And it turned out General Franks decided to do something notwithstanding the fact that that division was not available, and therefore he achieved some advantage, a surprise, not strategic surprise, but tactical surprise.
Almost instantaneously after the initiation of the conflict, it was clear we weren't going to be able to get that division in the north, and it was sent south and came in from the south.
(CROSSTALK)
PETER PACE, VICE CHAIR, JOINT CHIEFS OF STAFF: Exactly right.
QUESTION: So you were not blaming -- just to make it clear -- you were not blaming the Turks...

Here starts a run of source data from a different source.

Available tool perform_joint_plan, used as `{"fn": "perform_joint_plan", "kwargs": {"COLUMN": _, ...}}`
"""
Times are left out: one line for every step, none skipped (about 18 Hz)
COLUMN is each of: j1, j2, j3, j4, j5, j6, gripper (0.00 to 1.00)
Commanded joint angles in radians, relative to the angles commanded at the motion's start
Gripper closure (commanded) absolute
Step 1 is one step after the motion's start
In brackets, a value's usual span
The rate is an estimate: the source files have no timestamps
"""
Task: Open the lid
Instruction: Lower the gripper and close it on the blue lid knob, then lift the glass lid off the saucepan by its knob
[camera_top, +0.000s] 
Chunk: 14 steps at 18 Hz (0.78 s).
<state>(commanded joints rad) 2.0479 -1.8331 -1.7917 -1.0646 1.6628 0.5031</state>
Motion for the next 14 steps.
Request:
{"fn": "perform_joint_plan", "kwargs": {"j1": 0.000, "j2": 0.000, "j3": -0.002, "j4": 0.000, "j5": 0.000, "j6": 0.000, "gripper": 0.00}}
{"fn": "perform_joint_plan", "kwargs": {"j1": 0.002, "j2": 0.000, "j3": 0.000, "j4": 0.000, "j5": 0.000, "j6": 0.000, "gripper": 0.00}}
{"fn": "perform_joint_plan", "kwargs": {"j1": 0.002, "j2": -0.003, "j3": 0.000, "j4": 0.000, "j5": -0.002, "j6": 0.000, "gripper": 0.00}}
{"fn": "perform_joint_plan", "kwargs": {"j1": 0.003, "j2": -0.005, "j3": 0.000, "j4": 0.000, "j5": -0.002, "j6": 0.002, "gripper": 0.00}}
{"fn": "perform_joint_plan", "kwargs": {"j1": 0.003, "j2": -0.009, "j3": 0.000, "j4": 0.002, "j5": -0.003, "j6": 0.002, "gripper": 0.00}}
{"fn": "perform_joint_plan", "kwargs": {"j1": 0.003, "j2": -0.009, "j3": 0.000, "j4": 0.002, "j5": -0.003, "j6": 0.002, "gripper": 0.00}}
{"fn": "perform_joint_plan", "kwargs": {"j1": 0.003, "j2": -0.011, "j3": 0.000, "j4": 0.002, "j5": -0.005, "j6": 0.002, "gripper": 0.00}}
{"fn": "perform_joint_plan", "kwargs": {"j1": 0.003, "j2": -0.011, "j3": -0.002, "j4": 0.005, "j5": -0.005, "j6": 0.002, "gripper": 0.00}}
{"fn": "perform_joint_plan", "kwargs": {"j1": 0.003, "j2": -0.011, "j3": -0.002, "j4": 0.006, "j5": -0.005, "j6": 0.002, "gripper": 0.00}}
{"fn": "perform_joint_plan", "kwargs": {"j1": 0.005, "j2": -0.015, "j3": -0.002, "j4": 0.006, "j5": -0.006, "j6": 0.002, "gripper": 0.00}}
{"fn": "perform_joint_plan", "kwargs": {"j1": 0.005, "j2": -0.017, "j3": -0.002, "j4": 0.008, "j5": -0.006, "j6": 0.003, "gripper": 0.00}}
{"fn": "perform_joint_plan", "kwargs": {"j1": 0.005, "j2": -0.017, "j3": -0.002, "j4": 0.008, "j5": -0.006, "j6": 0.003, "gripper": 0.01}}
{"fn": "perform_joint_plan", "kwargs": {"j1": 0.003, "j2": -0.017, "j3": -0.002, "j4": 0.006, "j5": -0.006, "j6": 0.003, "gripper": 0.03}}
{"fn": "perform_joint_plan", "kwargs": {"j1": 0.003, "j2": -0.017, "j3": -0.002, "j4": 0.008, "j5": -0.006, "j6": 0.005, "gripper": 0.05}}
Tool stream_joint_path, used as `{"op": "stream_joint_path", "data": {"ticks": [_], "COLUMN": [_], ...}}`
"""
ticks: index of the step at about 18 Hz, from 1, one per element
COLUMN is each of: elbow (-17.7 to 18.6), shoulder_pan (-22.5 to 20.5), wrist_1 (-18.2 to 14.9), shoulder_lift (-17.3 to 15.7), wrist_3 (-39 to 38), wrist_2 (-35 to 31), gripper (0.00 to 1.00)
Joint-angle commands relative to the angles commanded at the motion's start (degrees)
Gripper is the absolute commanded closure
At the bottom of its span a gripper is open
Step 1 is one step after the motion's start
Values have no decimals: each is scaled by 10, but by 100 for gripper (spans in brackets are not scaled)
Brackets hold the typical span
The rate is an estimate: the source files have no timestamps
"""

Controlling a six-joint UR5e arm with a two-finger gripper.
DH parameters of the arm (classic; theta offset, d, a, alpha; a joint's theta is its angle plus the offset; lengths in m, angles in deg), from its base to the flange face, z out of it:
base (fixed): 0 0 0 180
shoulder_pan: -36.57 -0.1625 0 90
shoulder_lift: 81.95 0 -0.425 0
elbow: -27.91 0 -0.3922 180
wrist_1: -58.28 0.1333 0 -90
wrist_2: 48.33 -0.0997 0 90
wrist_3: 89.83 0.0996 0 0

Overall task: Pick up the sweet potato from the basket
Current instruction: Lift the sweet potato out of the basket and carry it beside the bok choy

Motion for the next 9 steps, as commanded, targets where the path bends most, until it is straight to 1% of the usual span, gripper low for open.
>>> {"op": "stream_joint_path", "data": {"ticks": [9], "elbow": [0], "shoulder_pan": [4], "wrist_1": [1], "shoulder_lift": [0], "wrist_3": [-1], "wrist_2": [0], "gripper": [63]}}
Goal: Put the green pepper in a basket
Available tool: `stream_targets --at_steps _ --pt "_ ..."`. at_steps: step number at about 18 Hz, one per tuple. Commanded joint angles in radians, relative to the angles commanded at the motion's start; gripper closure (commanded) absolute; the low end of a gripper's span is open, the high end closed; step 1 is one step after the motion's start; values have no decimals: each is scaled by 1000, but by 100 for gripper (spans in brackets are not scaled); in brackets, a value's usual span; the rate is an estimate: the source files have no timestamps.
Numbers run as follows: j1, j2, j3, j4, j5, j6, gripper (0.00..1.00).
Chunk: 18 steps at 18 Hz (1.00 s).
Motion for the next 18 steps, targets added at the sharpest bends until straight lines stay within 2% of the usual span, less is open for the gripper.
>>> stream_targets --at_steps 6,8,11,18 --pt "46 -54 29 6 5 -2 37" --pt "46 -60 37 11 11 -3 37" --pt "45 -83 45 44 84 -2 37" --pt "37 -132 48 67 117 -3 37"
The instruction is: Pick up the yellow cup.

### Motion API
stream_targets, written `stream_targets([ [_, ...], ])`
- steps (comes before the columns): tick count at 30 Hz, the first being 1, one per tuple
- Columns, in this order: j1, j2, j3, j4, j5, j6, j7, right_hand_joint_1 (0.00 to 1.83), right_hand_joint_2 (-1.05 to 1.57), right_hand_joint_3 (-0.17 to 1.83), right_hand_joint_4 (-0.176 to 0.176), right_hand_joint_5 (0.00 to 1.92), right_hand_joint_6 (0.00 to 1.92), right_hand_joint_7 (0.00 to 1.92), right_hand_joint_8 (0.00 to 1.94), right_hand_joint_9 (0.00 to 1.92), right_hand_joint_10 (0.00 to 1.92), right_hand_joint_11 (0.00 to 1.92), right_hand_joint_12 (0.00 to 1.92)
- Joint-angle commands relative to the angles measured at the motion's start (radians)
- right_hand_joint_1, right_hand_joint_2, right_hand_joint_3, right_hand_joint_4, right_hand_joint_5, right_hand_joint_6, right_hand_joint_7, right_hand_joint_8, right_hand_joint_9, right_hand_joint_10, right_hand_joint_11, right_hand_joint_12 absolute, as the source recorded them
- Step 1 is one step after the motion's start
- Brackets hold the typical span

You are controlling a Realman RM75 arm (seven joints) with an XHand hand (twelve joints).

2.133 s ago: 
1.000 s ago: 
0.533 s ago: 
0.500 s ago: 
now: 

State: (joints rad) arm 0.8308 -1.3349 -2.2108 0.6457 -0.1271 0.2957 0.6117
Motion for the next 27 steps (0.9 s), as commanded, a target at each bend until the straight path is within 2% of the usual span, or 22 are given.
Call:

RUMSFELD: I wasn't at all. They're a sovereign nation, they make their own decision. And that's why I was so diplomatic in how I said it.
QUESTION: Mr. Secretary, human rights groups continue to criticize what they described as systematic abuses in the interrogation process. The ACLU today released a memo they obtained from the Army by General Sanchez in September '93, and they said that contained 12 techniques that far exceeded -- interrogation techniques -- far exceeded limits established by the Army's own field manual.
Human Rights Watch issued a release today talking about a case of a Yemeni businessman. They're saying this is reverse rendition, in which he was arrested by the Egyptians and then rendered to Guantanamo.
And the quote on that is: "The Bush administration continues to believe that by invoking the word terror it can detain anyone in any corner of the world without any oversight."
And I wonder if you would just respond to the suggestion that there is a systemic problem rather than the kinds of individual abuses we've heard of before?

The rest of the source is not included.